ABOUT THIS TASK: Go through the records and filter out every line lacking the word "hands"; copy the lines that remain.

[Start of section]

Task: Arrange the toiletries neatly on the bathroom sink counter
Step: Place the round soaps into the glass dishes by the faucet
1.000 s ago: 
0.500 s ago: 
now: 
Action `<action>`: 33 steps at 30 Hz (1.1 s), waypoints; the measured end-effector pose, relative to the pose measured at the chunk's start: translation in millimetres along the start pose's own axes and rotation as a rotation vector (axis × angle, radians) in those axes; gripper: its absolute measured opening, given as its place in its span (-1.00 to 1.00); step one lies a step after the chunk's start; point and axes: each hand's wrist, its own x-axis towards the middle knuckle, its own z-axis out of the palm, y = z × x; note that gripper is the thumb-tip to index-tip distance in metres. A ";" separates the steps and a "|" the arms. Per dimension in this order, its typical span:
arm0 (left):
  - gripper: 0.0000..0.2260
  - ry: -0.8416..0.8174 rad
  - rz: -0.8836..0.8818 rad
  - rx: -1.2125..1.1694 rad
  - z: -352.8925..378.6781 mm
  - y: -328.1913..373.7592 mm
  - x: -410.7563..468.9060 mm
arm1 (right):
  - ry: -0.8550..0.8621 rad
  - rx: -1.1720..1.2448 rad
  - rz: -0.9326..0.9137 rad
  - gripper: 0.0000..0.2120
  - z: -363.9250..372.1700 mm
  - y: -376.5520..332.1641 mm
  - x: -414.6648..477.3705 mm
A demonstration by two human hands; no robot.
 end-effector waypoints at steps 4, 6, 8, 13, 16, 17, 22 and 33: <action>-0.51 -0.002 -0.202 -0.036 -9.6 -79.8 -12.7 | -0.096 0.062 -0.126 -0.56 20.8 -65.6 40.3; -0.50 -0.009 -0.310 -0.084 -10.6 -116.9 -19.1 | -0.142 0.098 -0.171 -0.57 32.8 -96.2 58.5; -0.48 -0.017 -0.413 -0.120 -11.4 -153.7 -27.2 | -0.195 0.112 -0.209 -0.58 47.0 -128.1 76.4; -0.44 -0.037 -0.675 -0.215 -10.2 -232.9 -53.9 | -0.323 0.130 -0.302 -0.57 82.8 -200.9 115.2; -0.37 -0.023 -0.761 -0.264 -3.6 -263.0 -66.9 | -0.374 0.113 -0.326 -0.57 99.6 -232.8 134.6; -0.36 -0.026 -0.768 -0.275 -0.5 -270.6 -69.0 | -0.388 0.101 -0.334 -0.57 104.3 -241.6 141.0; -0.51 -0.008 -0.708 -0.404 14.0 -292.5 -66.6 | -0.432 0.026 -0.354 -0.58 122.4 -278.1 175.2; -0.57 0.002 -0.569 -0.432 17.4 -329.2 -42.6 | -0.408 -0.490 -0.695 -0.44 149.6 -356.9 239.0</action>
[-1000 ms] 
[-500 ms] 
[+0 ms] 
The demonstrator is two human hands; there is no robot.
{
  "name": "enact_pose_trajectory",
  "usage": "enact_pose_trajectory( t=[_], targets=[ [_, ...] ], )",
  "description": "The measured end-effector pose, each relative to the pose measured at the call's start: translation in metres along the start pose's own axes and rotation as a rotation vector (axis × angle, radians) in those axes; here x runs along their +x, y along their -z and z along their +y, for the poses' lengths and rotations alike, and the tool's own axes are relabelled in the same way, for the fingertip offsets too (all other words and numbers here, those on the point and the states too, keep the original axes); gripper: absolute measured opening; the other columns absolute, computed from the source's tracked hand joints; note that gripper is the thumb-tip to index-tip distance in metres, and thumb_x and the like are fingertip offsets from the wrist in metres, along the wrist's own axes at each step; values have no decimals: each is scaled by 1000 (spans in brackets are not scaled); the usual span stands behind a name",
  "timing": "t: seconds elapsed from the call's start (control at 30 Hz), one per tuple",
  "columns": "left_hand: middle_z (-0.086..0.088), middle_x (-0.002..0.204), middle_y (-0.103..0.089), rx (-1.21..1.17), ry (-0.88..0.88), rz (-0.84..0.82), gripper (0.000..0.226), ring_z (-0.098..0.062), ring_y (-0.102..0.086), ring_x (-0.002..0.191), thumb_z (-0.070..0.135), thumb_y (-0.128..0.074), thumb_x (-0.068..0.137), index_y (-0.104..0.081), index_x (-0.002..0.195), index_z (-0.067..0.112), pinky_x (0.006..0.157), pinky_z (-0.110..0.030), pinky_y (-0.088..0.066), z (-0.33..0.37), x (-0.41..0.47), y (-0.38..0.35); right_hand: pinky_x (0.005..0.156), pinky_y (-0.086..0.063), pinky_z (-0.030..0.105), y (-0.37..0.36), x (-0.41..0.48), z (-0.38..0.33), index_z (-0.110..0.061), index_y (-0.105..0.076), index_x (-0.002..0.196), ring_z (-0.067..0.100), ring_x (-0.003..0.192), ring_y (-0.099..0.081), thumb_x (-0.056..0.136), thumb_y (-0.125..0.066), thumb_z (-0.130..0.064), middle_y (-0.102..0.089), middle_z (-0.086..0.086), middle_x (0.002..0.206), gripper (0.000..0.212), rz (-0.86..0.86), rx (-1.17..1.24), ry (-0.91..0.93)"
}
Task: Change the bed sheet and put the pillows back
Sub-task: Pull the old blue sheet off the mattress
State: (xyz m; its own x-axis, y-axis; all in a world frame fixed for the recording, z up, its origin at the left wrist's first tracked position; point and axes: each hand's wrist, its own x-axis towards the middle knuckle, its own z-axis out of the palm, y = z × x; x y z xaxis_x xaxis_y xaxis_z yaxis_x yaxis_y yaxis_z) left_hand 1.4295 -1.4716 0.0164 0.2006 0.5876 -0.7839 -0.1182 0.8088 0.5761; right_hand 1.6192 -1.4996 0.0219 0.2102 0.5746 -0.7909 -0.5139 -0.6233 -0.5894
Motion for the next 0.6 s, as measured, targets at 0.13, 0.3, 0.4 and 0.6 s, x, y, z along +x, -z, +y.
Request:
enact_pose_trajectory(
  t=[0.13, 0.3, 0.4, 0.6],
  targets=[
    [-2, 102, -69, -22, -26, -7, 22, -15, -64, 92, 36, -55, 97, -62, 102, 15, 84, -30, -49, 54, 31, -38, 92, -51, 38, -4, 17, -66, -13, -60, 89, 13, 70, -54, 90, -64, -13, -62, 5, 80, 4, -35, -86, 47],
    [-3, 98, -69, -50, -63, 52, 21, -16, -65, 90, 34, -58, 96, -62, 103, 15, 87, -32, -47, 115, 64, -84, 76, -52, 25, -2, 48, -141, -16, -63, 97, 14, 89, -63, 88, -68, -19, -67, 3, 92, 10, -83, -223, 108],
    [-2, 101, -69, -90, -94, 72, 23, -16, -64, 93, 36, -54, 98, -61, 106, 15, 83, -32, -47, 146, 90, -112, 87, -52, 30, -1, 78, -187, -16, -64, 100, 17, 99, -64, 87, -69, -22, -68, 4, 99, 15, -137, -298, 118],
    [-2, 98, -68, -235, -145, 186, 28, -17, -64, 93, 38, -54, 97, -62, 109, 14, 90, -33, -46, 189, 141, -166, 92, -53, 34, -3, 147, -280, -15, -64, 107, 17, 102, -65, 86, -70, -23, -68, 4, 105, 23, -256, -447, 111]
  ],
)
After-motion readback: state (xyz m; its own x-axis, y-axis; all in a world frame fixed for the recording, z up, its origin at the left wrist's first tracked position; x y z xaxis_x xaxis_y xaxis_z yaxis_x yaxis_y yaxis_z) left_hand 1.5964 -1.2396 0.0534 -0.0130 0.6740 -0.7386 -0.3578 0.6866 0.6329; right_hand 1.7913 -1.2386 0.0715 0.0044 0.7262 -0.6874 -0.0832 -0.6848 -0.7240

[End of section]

WRITTEN REPLY:
A demonstration by two human hands; no robot.
The demonstrator is two human hands; there is no robot.

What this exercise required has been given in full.